Adalet, herkese layık olduğu şeyi veren bir erdemdir, diyor Aristotales. “Herkes” birbirinden farklı ve “layık olma” da çok görece olduğundan “adalet”in tanımı ne yazık ki insandan insana değişiyor. Söz konusu “ilahî adalet”se o, biz sıradan insanları hayli aşan bir durum amaaa toplum düzeni korunsun diye kurulan sistemden söz ediyorsak orada da işler hayli karışık… Yargı, dinamiğini tam da bu noktadan alan bir proje. Sema Ergenekon sektörün en sağlam kalemlerinden biri; Ali Bilgin derseniz kendini çoktan kanıtlamış bir hikâye anlatıcısı ve bir de sağlam bir cast eklenince daha adı duyulduğu ilk günden beri benim beklediğim, üstelik de beklenti çıtamın hayli yüksekte olduğu bir işti, Yargı.

Bölümün ilk on beş dakikası bittiğinde izleyenin zihnine dev bir soruyu çakmıştı bile, dizi: Ilgaz mısın, Ceylin mi? Üstelik öyle bir karşıtlık var ki ortada “İkisinden de biraz…” cevap şıklarında yer alamaz. Mavi köşede dimdik, dümdüz, keskin, salt mantık insanı, kuralcı ve ilkeli Ilgaz; kırmızı köşede ise su gibi akışkan, kıvrak, sınırsız, zehir gibi zeki; kırmızı çizgileri olmayan, “etik”i sözlükte bir kelime sayan Ceylin. Bu maç berabere bitmez, orta yolu ya da biraz ondan biraz bundanı bulunmaz. Birbirlerine çarptıkları anda da biri bir köşeye, öbürü diğer köşeye hızla savrulur. Öyle de olacak – tı. Gel gör ki bir üst irade, maçı durdurup kuralları değiştiriverdi.
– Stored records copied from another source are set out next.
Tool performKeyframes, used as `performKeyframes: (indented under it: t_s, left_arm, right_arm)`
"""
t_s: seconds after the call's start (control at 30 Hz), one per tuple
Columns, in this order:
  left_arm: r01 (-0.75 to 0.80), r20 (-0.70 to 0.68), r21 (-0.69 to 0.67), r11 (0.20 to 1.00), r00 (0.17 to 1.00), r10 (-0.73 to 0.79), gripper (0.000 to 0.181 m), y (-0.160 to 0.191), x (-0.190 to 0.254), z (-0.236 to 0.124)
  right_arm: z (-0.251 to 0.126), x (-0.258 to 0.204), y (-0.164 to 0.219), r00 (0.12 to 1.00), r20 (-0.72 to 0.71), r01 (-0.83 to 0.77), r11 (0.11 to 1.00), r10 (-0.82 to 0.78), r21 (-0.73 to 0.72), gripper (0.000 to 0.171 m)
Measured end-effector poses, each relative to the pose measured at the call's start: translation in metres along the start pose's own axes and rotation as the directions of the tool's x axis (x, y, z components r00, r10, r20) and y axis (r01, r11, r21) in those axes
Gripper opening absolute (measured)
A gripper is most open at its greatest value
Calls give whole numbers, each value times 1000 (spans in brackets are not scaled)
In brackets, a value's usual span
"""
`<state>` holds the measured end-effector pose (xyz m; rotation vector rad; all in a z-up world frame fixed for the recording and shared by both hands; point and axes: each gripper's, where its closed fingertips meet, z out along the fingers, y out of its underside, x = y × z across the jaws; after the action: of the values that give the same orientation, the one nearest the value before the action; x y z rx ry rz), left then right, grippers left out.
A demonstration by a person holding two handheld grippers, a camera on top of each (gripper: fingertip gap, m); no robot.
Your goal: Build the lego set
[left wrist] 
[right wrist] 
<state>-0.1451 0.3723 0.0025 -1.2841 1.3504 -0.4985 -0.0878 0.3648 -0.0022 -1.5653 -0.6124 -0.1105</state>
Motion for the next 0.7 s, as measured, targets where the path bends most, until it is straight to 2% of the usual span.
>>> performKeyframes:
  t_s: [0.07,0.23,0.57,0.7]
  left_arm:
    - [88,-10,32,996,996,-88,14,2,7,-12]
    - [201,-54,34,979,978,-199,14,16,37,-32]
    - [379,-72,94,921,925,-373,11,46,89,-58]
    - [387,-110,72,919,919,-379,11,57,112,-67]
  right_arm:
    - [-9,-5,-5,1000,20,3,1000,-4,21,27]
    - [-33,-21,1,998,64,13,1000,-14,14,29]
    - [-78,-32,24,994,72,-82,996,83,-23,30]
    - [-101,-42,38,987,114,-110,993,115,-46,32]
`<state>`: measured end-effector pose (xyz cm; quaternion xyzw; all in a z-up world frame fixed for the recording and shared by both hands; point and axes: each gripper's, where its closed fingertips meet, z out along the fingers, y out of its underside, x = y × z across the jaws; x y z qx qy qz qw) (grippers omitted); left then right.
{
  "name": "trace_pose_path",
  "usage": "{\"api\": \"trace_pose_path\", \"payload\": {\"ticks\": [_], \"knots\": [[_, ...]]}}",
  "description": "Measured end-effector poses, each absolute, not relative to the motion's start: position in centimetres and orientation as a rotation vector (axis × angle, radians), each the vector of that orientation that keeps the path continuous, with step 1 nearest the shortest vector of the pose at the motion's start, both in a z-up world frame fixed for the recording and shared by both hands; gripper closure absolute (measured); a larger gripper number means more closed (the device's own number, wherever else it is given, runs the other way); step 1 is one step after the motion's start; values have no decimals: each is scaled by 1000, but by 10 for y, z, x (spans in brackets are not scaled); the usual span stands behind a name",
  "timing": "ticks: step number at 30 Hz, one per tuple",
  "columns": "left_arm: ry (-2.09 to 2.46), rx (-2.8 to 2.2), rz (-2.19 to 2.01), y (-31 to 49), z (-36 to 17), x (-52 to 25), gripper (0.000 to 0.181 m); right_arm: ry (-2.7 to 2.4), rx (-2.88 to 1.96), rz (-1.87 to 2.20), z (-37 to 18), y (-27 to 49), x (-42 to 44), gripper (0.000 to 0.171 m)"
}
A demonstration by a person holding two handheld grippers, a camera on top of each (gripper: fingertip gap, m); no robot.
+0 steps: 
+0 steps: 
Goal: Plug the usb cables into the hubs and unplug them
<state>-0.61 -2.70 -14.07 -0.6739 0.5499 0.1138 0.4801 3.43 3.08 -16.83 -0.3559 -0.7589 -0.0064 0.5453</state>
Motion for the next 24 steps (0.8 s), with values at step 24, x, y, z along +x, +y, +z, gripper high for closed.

Dıştan baktığınızda tek tabanca iki birey gibi dursalar da Ilgaz’ın da Ceylin’in de sırtlarında yumurta küfeleri var: Annesini bilemediğimiz bir nedenle kaybetmiş Ilgaz, babası ve iki kardeşiyle yaşıyor. O, aslında tam babasının oğlu. Belli ki hayatta duruşunu da ilkelerini de babasından almış ama ilk bakışta babası kadar keskin değil onun biraz da sağduyulu düşünüp şefkatle hareket edebileni. Olayların fitilini ateşleyen kardeşi Çınar’la, sevgi dolu ama sorunlu bir ilişkisi var. Babasıyla kardeşi arasında tampon olma görevi de ona düşmüş görünüyor.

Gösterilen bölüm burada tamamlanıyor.